WORK ITEM:
Using the records below, give again exactly the lines from the line that contains "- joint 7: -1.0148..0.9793" through the line that contains "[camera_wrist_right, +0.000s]", both ends included, and only those.

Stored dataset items
....
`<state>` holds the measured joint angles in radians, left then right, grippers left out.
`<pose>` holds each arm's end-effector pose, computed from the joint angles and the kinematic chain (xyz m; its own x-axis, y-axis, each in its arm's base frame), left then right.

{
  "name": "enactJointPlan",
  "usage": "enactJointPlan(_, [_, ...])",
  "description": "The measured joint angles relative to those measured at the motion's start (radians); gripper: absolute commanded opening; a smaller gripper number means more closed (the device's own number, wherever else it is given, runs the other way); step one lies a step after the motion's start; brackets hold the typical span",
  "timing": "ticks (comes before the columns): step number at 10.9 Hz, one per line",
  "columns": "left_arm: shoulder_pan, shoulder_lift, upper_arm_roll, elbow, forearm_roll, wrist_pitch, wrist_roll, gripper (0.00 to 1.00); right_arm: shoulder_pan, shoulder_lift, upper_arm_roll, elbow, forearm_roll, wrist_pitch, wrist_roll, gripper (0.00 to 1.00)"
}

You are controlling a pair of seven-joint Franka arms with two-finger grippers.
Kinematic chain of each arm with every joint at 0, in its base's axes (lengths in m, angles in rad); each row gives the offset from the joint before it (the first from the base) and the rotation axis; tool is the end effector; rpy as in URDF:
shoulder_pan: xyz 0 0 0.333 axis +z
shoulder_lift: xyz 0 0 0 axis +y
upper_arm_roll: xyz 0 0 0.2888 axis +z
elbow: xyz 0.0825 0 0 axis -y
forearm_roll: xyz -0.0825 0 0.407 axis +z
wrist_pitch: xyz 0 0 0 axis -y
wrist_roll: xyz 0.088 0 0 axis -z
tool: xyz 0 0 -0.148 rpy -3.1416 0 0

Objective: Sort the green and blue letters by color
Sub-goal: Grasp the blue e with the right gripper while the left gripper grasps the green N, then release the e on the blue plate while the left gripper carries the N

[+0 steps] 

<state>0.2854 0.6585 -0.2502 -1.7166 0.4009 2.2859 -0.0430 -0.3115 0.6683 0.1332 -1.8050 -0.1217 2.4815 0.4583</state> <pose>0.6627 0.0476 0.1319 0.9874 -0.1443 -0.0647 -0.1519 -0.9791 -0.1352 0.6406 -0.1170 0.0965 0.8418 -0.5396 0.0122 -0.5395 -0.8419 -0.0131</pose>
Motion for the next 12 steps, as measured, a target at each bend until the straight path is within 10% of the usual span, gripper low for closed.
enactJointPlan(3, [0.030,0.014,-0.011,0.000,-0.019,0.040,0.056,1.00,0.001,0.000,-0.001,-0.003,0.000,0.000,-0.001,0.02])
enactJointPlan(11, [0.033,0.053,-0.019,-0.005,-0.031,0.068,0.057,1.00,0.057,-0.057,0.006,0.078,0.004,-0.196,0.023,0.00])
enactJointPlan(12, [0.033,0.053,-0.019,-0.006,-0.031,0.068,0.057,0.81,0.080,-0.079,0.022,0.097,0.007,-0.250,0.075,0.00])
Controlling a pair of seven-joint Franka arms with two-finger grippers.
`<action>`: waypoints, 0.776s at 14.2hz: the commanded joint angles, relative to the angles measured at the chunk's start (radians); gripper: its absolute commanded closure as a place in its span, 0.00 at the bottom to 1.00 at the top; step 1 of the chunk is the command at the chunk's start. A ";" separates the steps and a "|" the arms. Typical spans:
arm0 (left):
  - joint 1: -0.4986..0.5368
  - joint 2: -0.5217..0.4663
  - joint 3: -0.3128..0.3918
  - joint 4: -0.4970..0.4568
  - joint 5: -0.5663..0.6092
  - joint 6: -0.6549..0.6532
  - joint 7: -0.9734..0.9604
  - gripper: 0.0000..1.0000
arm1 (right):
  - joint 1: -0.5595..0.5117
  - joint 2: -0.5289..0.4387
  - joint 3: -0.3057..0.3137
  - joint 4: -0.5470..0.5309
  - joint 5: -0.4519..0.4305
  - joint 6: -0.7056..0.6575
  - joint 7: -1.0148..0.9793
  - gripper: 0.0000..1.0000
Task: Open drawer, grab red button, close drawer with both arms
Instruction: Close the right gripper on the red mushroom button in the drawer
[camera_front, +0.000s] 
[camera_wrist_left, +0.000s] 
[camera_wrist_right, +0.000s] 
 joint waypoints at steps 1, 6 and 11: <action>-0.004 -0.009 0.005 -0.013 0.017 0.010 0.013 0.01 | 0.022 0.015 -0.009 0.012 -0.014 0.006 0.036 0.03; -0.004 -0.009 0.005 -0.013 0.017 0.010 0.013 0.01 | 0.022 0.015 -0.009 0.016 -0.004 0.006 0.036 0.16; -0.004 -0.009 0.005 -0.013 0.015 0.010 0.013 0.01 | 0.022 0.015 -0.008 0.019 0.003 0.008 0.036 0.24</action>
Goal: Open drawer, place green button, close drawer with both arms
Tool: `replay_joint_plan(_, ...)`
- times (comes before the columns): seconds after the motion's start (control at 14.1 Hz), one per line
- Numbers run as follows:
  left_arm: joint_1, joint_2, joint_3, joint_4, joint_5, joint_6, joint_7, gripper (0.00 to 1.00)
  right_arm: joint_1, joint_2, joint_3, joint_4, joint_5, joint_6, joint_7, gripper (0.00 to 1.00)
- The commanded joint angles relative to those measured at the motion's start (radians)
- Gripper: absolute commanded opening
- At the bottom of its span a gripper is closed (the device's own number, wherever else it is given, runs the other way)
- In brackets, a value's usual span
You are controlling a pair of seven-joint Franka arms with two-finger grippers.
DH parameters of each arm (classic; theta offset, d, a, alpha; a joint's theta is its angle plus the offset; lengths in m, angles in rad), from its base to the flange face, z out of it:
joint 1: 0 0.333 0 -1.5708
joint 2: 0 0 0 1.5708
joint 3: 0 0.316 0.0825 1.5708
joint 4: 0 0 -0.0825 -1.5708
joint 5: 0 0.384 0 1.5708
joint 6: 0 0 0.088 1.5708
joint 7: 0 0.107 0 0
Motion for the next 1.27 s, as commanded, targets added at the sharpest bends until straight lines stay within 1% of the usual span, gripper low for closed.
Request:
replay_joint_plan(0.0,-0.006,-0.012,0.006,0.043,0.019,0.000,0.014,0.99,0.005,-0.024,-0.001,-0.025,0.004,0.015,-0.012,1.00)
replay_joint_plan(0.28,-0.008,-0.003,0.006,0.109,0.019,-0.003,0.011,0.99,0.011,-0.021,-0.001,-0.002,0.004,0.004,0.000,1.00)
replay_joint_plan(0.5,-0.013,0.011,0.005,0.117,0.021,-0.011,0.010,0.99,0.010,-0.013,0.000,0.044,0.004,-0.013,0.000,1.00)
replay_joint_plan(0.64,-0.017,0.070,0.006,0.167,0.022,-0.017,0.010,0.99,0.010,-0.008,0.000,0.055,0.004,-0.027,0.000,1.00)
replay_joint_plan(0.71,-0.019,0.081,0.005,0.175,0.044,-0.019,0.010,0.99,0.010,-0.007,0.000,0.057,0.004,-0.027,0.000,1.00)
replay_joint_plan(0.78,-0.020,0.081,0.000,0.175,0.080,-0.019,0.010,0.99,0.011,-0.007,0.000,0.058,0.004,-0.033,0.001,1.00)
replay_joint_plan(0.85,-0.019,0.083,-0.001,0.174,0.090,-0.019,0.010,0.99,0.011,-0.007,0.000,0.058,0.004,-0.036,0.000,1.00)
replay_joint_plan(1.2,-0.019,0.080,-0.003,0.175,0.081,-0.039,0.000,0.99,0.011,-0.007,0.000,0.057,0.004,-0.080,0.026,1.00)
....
TASK OUTPUT:
  - joint 7: -1.0148..0.9793
  - gripper: 0.0000..1.0000
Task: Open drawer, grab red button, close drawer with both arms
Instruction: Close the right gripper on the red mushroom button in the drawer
[camera_front, +0.000s] 
[camera_wrist_left, +0.000s] 
[camera_wrist_right, +0.000s] 

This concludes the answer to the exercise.